Every question becomes a controlled experiment — hypothesis, control, one variable, a cupped conclusion.

These are open questions, not answers. Pacific Roots is pre-launch, so every experiment below is designed and queued and not one has run yet — you are reading the Lab's research agenda in the open, before the first batch drops.

The method

Nine steps from question to published finding

A finding that confirms the hypothesis and one that overturns it are equally the goal — the only failure is a question too vague to answer.

  1. 01

    Define the question

    Start where the cup does — a flavor we chase, a batch that surprised us, a claim we refuse to take on faith.

  2. 02

    Write it falsifiable

    State the hypothesis so it can be proven wrong. 'A longer rest reads sweeter' beats 'rest matters' — one we can actually test.

  3. 03

    Control + one variable

    A reference roast holds the line; a single dial moves. Change two things at once and you have learned nothing you can name.

  4. 04

    Lock the constants

    Everything else is fixed and written down first — green lot, curve, grind, water, ratio — so the result belongs to the variable, not to luck.

  5. 05

    Link batches & capture

    Every roast logs to its batch ID: curve, events, weight loss — captured the same way, every time, before anyone tastes.

  6. 06

    Collect the outcomes

    Cup blind on the seven axes; pull the brews; read TDS and extraction. Sensory and numbers, side by side.

  7. 07

    Analyze with its limits

    Read what the data says and, out loud, what it cannot — small n, one origin, a single palate. The caveats are part of the finding.

  8. 08

    Decide for production

    Confirmed, changed, or held: the result either moves a house profile or leaves it exactly where it was, on purpose.

  9. 09

    Publish it either way

    A clean answer and an inconclusive one both get written up. A question honestly settled is the win; 'not yet' is a finding too.

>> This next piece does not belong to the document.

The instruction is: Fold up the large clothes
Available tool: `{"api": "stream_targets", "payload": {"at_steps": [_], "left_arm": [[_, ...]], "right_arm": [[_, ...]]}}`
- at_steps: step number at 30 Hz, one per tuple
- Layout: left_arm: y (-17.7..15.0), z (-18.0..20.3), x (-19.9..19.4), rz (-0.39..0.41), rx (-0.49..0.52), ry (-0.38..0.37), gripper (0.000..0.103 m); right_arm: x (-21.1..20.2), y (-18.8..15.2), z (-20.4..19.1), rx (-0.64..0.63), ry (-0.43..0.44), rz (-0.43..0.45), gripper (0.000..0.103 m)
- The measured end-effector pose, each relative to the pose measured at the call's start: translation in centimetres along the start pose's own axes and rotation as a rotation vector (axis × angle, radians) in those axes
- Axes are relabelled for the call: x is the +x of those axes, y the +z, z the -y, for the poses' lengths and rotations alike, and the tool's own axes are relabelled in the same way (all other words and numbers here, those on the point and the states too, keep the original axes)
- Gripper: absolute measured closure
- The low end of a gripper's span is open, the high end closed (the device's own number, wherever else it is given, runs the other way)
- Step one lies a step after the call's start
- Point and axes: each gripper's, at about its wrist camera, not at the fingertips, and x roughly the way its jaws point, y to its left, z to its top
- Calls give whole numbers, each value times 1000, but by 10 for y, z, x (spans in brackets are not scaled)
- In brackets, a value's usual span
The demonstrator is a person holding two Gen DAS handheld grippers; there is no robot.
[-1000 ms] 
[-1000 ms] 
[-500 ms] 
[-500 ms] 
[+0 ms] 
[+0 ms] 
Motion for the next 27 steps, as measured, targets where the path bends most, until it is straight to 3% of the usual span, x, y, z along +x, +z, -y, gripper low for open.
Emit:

The open queue · nothing run yet

Four questions the cup keeps raising

Each is a falsifiable hypothesis still waiting for its control batch. We label them open because that is exactly what they are — designed, queued, and unrun.

Open hypothesis

Queued

Same final color, different development time

Which carries more sweetness into the cup?

Open hypothesis

E-001 · first to run

Same curve, different rest window

Where does each roast actually peak?

Open hypothesis

Queued

Same lot, different charge temperature

How much does the first 90 seconds decide?

Open hypothesis

Queued

Different roast degree, espresso vs filter

One coffee, two systems — where do they diverge?

E-001

The first original dataset · planned, not run

The rest-window study

Does the same curve peak at different rest days by roast level?

E-001 will be the first experiment the Lab runs end to end. One reference roast, one locked curve, cupped blind at days 6, 8, and 10 off roast — the same batch tasted across its rest window — to find where each roast level actually peaks. Every Pacific Roots bag will name a rest window; this is where that number stops being folklore and becomes ours.

Hypothesis

Same curve, different rest — each roast level peaks on a different day.

Control

One reference roast, one locked curve, one green lot.

Variable

Days off roast — cupped at 6, 8, and 10.

Capture

Blind cuppings linked to a single batch ID, seven axes each.

Reference windows

Filter 4–8 d · espresso 6–12 d · cold brew 5+ d.

Output

A published rest curve — the peak day per roast level.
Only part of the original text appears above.